Wastewater’s effect on human health also raises concerns. Although modern water treatment can eliminate many pollutants — and, in some instances, prepare that water for human consumption — some elements still escape the process, specifically pharmaceuticals. The research is in its infancy, but a 2017 study by the United Nations Educational, Scientific and Cultural Organization found that only half of the pharmaceutical compounds were removed in the water treatment process. It noted that evidence suggests some of the chemicals could affect human reproductive systems, too, just as studies have shown on aquatic life.

“Modern wastewater treatment plants mostly reduce solids and bacteria by oxidizing the water. They were not designed to deal with complex chemical compounds,” said Birguy Lamizana-Diallo, program management officer at the United Nations Environment Program and an expert on wastewater treatment.

Officials in Montana are quick to point out differences between their plan and what happened in Arizona. For one, the ski area near Flagstaff often makes all its snow from treated wastewater, whereas the Yellowstone Club will use it, at least initially, on only about 10% of the 2,700 acres of skiable terrain and usually only in October and November to create a base layer for its ski runs. Come December, most of the snow people would be skiing and riding on would be natural.

But perhaps the biggest difference between the two projects is the level of support the Yellowstone Club has for its plan, which is backed by environmental and conservation groups including the Gallatin River Task Force, the Association of Gallatin Agricultural Irrigators and Trout Unlimited.

The idea to turn Big Sky’s wastewater into snow has been brewing for more than a decade and emerged from a collaboration between the Yellowstone Club and other local groups concerned about depleted snowpack due to climate change, which could starve area creeks and streams of water later in the season.

Yellowstone already uses treated wastewater to hydrate its golf courses, and in 2011 it teamed up with the Montana DEQ and the Gallatin River Task Force to see if they could safely turn the same water into snow. Chandler, the club’s environmental manager, said they successfully turned a half-million gallons of wastewater into 2 acres of snow about 18 inches deep.

Kristin Gardner, executive director of the Gallatin River Task Force, said the snowmaking process effectively re-treats the wastewater by blasting it out of a filtered snowmaking gun that atomizes the water.

“It’s an added layer of security for the human health side of things,” Chandler said.

Chandler said the information gathered from the pilot study forms the core of the ski club’s application with the Montana DEQ. A draft permit tentatively approving the project has been issued by the state agency, and a final decision is expected later this year.

Officials at DEQ said that the wastewater used to make snow will be treated to the highest standards possible and that they can issue permits only to projects that will not pollute state waters. But the effect of pharmaceuticals remains uncharted territory.
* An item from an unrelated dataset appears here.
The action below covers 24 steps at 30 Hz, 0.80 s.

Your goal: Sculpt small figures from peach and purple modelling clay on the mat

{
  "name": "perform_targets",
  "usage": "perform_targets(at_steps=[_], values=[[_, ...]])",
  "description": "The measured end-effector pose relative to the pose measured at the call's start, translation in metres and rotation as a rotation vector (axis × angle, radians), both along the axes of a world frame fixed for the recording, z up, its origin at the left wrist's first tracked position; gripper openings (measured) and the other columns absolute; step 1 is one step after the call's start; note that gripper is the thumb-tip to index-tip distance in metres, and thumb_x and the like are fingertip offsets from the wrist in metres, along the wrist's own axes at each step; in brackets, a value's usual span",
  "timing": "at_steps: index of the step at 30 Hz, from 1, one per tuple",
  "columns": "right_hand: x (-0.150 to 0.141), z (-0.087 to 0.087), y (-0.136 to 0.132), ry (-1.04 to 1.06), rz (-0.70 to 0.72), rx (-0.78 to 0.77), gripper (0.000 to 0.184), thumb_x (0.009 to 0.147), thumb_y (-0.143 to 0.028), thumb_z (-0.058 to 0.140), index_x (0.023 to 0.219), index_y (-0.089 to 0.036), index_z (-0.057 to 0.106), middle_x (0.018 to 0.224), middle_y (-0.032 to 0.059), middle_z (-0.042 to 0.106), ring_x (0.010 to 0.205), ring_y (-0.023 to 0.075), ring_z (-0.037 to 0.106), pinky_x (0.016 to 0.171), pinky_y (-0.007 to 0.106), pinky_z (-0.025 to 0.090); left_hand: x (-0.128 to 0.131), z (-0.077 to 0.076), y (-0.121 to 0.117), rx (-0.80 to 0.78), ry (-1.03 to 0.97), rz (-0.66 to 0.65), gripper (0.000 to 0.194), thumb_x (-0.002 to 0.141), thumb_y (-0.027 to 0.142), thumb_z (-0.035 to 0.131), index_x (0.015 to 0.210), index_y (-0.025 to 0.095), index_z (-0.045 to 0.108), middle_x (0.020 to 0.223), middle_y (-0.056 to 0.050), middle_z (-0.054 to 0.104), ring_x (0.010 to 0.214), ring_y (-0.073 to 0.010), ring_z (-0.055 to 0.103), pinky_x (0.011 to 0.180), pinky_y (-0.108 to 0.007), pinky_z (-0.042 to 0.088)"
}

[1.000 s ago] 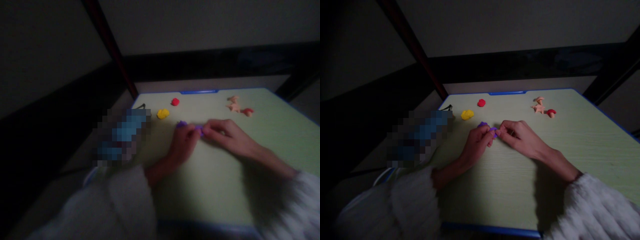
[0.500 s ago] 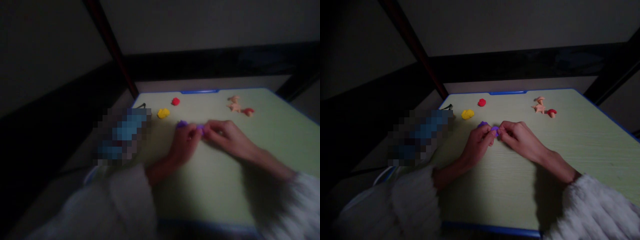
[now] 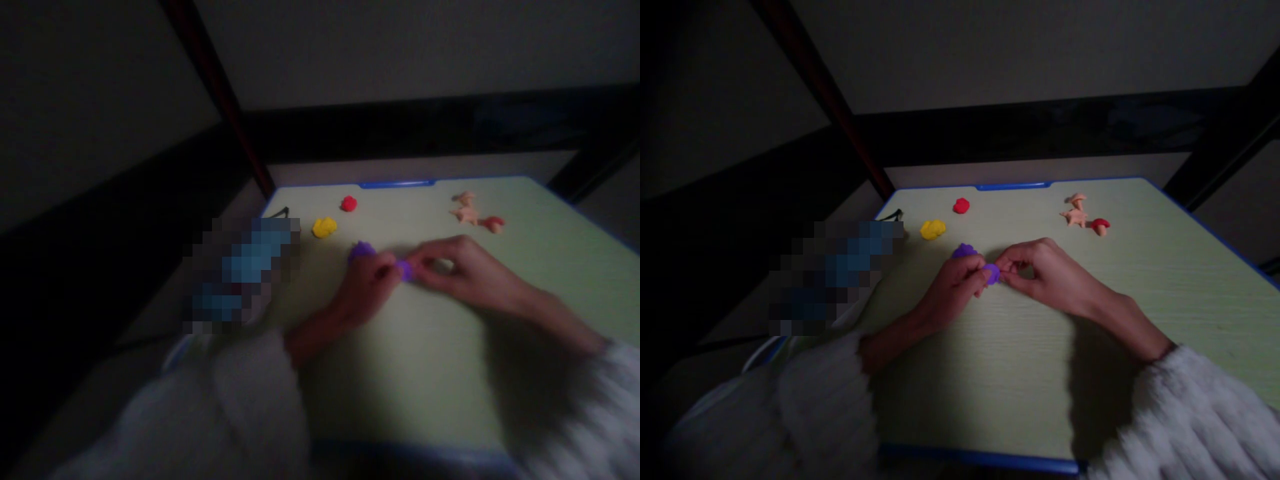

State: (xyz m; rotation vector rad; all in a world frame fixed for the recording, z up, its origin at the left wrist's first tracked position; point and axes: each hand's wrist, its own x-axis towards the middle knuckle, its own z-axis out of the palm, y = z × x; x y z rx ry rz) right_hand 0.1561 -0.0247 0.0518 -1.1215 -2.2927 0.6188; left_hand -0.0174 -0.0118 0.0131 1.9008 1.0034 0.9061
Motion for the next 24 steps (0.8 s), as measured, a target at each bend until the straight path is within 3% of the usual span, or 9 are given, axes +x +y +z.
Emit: perform_targets(at_steps=[9, 24], values=[[-0.0042, 0.0015, -0.0026, -0.030, -0.053, 0.022, 0.013, 0.080, -0.023, 0.058, 0.074, -0.017, 0.067, 0.068, 0.0014, 0.070, 0.062, 0.0146, 0.063, 0.059, 0.024, 0.049, 0.0005, 0.0005, -0.0010, 0.021, -0.064, 0.079, 0.027, 0.080, 0.024, 0.045, 0.054, 0.017, 0.042, 0.049, 0.005, 0.041, 0.051, -0.0073, 0.036, 0.051, -0.022, 0.028], [-0.0054, -0.0050, -0.0058, -0.172, -0.132, 0.229, 0.016, 0.079, -0.027, 0.060, 0.078, -0.016, 0.071, 0.072, 0.0056, 0.073, 0.062, 0.0184, 0.067, 0.057, 0.027, 0.049, 0.0019, -0.0021, -0.0025, 0.115, 0.025, 0.131, 0.027, 0.080, 0.023, 0.046, 0.054, 0.017, 0.041, 0.050, 0.006, 0.035, 0.050, -0.0068, 0.034, 0.050, -0.023, 0.025]])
Amy Steinmetz, public water supply bureau chief, said that neither the DEQ nor the U.S. Environmental Protection Agency has standards to specifically treat wastewater for pharmaceuticals.

“The science is still emerging on that,” she said.
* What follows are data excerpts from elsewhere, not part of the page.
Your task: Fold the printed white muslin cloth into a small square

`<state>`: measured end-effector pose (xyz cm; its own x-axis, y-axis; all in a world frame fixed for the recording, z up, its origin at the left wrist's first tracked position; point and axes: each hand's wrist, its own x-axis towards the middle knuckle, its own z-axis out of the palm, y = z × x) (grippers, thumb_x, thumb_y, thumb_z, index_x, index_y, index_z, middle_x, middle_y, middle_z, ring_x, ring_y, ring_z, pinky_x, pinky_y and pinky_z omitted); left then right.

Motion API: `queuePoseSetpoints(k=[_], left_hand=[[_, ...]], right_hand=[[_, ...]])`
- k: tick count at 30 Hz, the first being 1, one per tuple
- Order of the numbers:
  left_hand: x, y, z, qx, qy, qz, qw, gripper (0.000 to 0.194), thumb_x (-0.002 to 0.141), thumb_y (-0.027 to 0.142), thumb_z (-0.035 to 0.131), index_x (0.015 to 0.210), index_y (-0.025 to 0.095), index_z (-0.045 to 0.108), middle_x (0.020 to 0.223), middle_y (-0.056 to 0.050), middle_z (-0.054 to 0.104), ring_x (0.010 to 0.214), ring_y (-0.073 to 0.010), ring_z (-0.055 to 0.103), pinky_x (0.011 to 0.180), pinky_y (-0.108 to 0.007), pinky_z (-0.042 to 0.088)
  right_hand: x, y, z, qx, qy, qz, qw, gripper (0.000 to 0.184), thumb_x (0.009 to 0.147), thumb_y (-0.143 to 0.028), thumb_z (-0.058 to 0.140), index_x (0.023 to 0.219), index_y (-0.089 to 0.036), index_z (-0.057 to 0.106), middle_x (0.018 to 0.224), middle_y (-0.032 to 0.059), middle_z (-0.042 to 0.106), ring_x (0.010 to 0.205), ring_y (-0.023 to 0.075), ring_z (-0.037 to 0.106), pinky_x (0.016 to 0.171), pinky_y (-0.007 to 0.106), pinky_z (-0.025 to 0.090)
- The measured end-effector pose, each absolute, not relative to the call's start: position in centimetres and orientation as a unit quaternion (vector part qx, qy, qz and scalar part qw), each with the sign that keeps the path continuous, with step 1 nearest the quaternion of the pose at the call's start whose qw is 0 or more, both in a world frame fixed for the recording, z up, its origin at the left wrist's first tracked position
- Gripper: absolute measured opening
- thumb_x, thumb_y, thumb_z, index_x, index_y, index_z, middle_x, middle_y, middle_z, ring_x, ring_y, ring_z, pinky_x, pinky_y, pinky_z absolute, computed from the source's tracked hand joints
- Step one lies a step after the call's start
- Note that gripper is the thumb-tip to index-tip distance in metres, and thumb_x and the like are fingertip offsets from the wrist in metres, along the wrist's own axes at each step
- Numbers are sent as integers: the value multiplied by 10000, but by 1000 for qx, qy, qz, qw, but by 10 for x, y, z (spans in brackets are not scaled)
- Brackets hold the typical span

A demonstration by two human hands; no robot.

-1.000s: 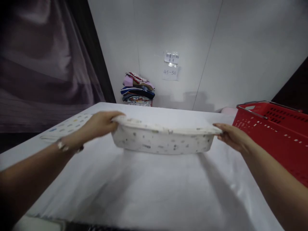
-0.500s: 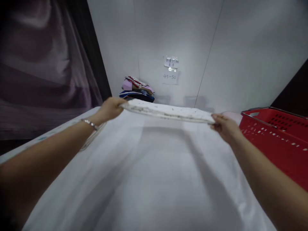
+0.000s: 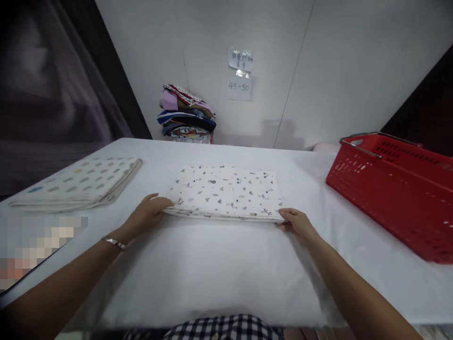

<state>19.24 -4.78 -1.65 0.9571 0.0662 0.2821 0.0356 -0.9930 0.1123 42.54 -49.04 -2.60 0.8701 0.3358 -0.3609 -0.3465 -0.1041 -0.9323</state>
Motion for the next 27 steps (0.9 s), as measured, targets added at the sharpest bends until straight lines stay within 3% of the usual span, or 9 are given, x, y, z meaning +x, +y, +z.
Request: queuePoseSetpoints(k=[8, 13, 17, 20, 24, 27], left_hand=[[178, -64, -37, 992, 56, 109, 37, 461, 708, 95, 376, 1110, 201, 576, 1232, -74, 585, 1195, -203, 483, 1057, -435, 258], [172, -94, -23, 992, 47, 116, 21, 487, 711, 151, 451, 1188, 203, 533, 1265, -75, 558, 1235, -242, 435, 1073, -490, 207], [190, -133, -18, 987, -11, 147, 56, 331, 826, 251, 467, 1140, 208, 562, 1190, -67, 598, 1155, -228, 486, 1043, -460, 260], [217, -160, -20, 983, -55, 149, 91, 240, 869, 268, 466, 1064, 215, 596, 1124, -54, 620, 1052, -203, 525, 956, -397, 352], [251, -181, -26, 981, -64, 149, 109, 180, 869, 270, 506, 990, 211, 626, 1057, -48, 627, 1000, -207, 524, 879, -370, 391], [262, -186, -31, 979, -64, 152, 123, 155, 864, 285, 529, 931, 206, 645, 998, -47, 624, 956, -202, 521, 827, -348, 409]], right_hand=[[407, -482, -25, -786, -10, 207, 582, 198, 713, -289, 693, 835, -147, 628, 584, 4, 587, 480, 107, 556, 366, 176, 394], [402, -494, -21, -877, -91, 170, 440, 411, 813, -491, 526, 1059, -183, 641, 490, -20, 526, 428, 115, 476, 389, 213, 334], [407, -508, -28, -933, -213, -8, 290, 388, 826, -474, 491, 1055, -217, 669, 783, 46, 638, 651, 163, 580, 607, 282, 446], [407, -503, -30, -912, -292, -95, 271, 336, 846, -410, 470, 1015, -207, 678, 976, 76, 632, 791, 190, 594, 718, 317, 463], [400, -473, -26, -865, -421, -87, 260, 262, 861, -357, 484, 988, -234, 678, 1010, 65, 641, 953, 226, 562, 811, 346, 456], [398, -448, -24, -846, -483, -58, 220, 247, 861, -337, 508, 1007, -230, 676, 1020, 72, 638, 961, 232, 552, 821, 351, 451]])
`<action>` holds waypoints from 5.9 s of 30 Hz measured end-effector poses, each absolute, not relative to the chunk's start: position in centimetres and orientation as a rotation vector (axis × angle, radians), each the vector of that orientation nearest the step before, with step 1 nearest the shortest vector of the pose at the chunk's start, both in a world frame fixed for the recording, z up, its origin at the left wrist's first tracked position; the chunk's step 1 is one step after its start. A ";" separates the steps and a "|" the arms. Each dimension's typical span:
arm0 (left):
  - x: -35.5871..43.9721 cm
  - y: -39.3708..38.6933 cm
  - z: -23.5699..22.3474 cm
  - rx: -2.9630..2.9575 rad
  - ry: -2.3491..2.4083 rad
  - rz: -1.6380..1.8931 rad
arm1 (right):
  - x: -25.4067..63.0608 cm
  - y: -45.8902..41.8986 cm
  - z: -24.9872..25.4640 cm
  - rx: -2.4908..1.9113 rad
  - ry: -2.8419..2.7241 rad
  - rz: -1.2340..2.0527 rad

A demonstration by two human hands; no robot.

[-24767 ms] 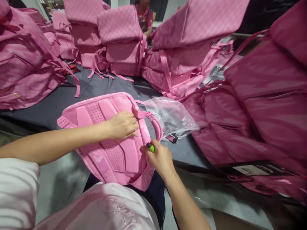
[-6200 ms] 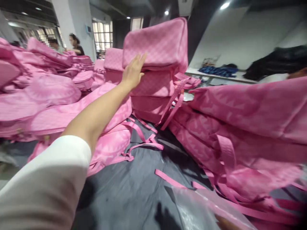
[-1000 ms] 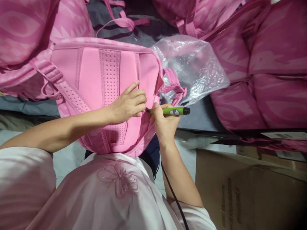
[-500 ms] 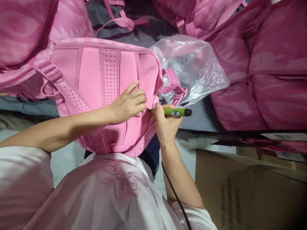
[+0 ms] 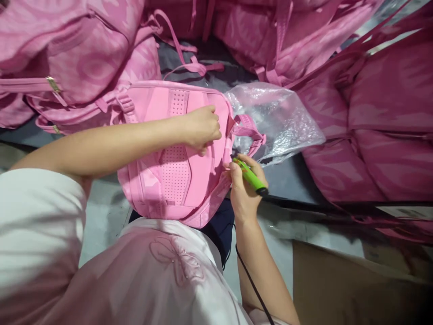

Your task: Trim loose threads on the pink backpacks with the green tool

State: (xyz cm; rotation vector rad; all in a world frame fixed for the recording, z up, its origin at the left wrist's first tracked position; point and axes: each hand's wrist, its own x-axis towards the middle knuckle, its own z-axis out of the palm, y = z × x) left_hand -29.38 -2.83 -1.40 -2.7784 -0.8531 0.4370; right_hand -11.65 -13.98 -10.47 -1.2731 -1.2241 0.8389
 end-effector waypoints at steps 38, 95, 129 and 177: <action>-41.3 -11.0 -3.2 -2.640 -1.364 -0.280 | -18.0 -13.8 -7.9 -0.680 -2.233 0.456; -41.9 -7.8 -3.7 -2.713 -1.753 0.062 | -22.6 -12.5 -5.2 -0.979 -2.530 0.341; -43.0 -10.1 -0.8 -2.484 -2.098 0.508 | -24.9 -13.3 -8.8 -0.830 -2.142 0.616; -47.2 -7.7 -2.6 -2.938 -1.934 0.404 | -27.4 -12.8 -7.5 -0.939 -2.067 0.859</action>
If the DEQ does issue its final permit this year, the Yellowstone Club will most likely begin turning wastewater into snow in late 2022. It would then be required to post signage advising skiers not to consume the snow. Similar signage can be found at Arizona Snowbowl.
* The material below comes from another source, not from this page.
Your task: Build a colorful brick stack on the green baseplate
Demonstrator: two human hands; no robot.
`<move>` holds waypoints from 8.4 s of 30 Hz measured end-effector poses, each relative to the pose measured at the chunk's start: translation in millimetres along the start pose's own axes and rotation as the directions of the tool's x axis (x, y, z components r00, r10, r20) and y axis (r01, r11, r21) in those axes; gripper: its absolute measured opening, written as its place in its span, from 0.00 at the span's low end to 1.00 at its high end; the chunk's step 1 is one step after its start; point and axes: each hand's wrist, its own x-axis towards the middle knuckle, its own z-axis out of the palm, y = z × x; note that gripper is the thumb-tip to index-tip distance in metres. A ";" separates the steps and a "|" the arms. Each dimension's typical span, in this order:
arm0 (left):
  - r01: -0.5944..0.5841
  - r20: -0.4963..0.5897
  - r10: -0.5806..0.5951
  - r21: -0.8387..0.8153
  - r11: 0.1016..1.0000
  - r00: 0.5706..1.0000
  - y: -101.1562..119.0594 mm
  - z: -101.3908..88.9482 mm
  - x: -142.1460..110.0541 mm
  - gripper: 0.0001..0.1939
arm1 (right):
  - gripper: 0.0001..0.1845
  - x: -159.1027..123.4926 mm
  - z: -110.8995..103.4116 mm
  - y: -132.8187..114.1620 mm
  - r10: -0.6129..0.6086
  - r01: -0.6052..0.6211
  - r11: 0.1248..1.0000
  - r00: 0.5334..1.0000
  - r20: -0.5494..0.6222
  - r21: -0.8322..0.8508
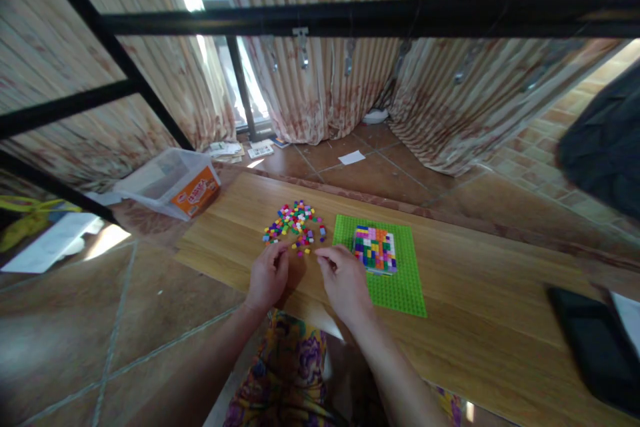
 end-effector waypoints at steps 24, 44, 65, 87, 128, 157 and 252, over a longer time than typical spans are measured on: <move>0.064 -0.032 -0.068 -0.119 0.991 0.997 -2.0 2.3 -1.5 0.10 | 0.13 64.6 45.0 6.6 0.059 0.195 0.799 0.916 0.397 -0.568; -0.109 0.116 0.103 0.050 0.993 0.988 4.5 2.0 -1.8 0.09 | 0.11 18.6 17.8 -2.1 0.055 -0.055 0.998 0.998 -0.006 0.013; -0.161 0.110 0.148 0.110 0.981 0.983 -1.6 0.5 4.4 0.08 | 0.16 26.2 -92.4 58.8 0.190 -0.309 0.884 0.923 -0.336 -0.351; -0.119 0.142 0.107 0.076 0.990 0.984 -1.5 1.4 2.5 0.09 | 0.18 33.3 -92.2 71.4 0.264 -0.337 0.927 0.899 -0.350 -0.165; 0.038 -0.188 -0.075 -0.194 0.980 0.979 2.8 -6.3 0.7 0.10 | 0.13 12.9 -25.2 -0.6 -0.094 0.080 0.989 0.989 -0.112 -0.122; 0.206 0.087 -0.201 -0.058 0.977 0.976 -20.6 -22.3 -10.1 0.33 | 0.11 37.6 88.4 1.6 -0.171 0.254 0.916 0.948 0.270 -0.312; -0.302 0.083 0.293 0.125 0.945 0.953 -35.4 -24.3 33.4 0.09 | 0.16 -13.4 -80.7 34.4 0.218 -0.240 0.971 0.882 -0.417 0.001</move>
Chandler said that the Yellowstone Club is proud of the collaborative work and that, ultimately, the process will benefit the community and watershed. Making more snow and increasing the snowpack during the winter, Chandler estimates, will increase the summer runoff in area creeks by about 19 days, a big win in the increasingly arid West. It’s also better than the alternative, he said: treating the wastewater and then just pushing it directly into the Gallatin River.

“It’s not like the Earth is producing more water, so we have to use what we have effectively,” he said.